*DATA SECTION:*
■ ■ ■ ■

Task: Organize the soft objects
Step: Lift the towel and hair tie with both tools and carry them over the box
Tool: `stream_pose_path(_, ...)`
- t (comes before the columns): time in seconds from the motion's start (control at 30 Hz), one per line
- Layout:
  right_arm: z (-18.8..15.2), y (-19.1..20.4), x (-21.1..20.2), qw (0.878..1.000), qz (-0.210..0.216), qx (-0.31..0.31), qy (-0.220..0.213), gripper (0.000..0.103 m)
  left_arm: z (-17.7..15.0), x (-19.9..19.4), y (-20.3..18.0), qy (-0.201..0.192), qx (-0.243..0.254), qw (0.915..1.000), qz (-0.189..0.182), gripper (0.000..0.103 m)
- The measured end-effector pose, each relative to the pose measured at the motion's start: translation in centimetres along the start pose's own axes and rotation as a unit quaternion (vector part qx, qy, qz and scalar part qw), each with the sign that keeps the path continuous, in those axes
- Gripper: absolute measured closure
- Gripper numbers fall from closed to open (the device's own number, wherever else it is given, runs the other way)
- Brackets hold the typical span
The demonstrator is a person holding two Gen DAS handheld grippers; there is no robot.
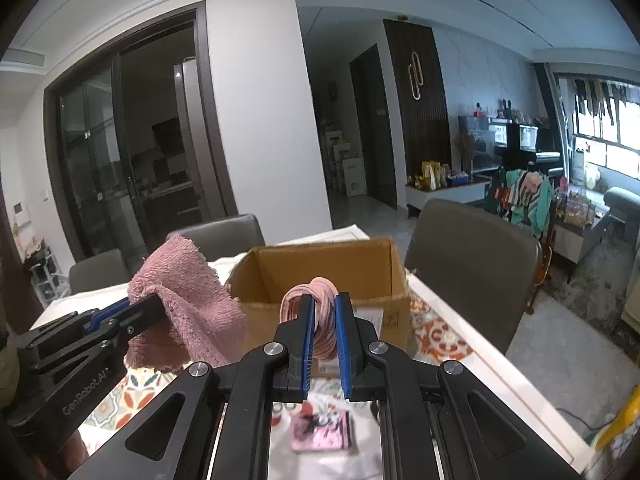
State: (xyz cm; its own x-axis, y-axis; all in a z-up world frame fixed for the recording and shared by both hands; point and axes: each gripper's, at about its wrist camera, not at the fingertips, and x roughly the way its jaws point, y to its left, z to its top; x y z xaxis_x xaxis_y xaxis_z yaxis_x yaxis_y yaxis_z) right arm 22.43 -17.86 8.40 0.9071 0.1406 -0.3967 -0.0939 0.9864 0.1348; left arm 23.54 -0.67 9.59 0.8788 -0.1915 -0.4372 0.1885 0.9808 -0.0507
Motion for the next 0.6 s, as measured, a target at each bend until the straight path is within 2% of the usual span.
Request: stream_pose_path(0.6, 5.0, -1.4, 4.5, 0.999, -0.005, -0.014, -0.03, 0.091, 5.1, 5.7, -1.1, -0.034, 0.013, 0.9993, -0.012, 0.088)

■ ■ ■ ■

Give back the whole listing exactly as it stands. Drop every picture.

*COMPLETED TASK:*
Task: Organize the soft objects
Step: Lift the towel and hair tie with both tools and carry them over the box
Tool: `stream_pose_path(_, ...)`
- t (comes before the columns): time in seconds from the motion's start (control at 30 Hz), one per line
- Layout:
  right_arm: z (-18.8..15.2), y (-19.1..20.4), x (-21.1..20.2), qw (0.878..1.000), qz (-0.210..0.216), qx (-0.31..0.31), qy (-0.220..0.213), gripper (0.000..0.103 m)
  left_arm: z (-17.7..15.0), x (-19.9..19.4), y (-20.3..18.0), qy (-0.201..0.192), qx (-0.243..0.254), qw (0.915..1.000), qz (-0.189..0.182), gripper (0.000..0.103 m)
- The measured end-effector pose, each relative to the pose measured at the motion's start: translation in centimetres along the start pose's own axes and rotation as a unit quaternion (vector part qx, qy, qz and scalar part qw), each with the sign that keeps the path continuous, in those axes
- Gripper: absolute measured closure
- Gripper numbers fall from closed to open (the device's own number, wherever else it is given, runs the other way)
- Brackets hold the typical span
The demonstrator is a person holding two Gen DAS handheld grippers; there is no robot.
State: (xyz cm; its own x-axis, y-axis; all in a z-up world frame fixed for the recording and shared by both hands; point and axes: each gripper's, at about its wrist camera, not at the fingertips, and x roughly the way its jaws point, y to its left, z to its top; x y z xaxis_x xaxis_y xaxis_z yaxis_x yaxis_y yaxis_z) right arm 22.43 -17.86 8.40 0.9071 0.1406 -0.3967 -0.0939 0.9864 0.1348; left arm 23.54 -0.67 9.59 0.8788 -0.1915 -0.4372 0.1885 0.9808 -0.0507
Motion for the next 0.6 s, as measured, a target at each bend until the straight path is within 2% of the usual span.
Request: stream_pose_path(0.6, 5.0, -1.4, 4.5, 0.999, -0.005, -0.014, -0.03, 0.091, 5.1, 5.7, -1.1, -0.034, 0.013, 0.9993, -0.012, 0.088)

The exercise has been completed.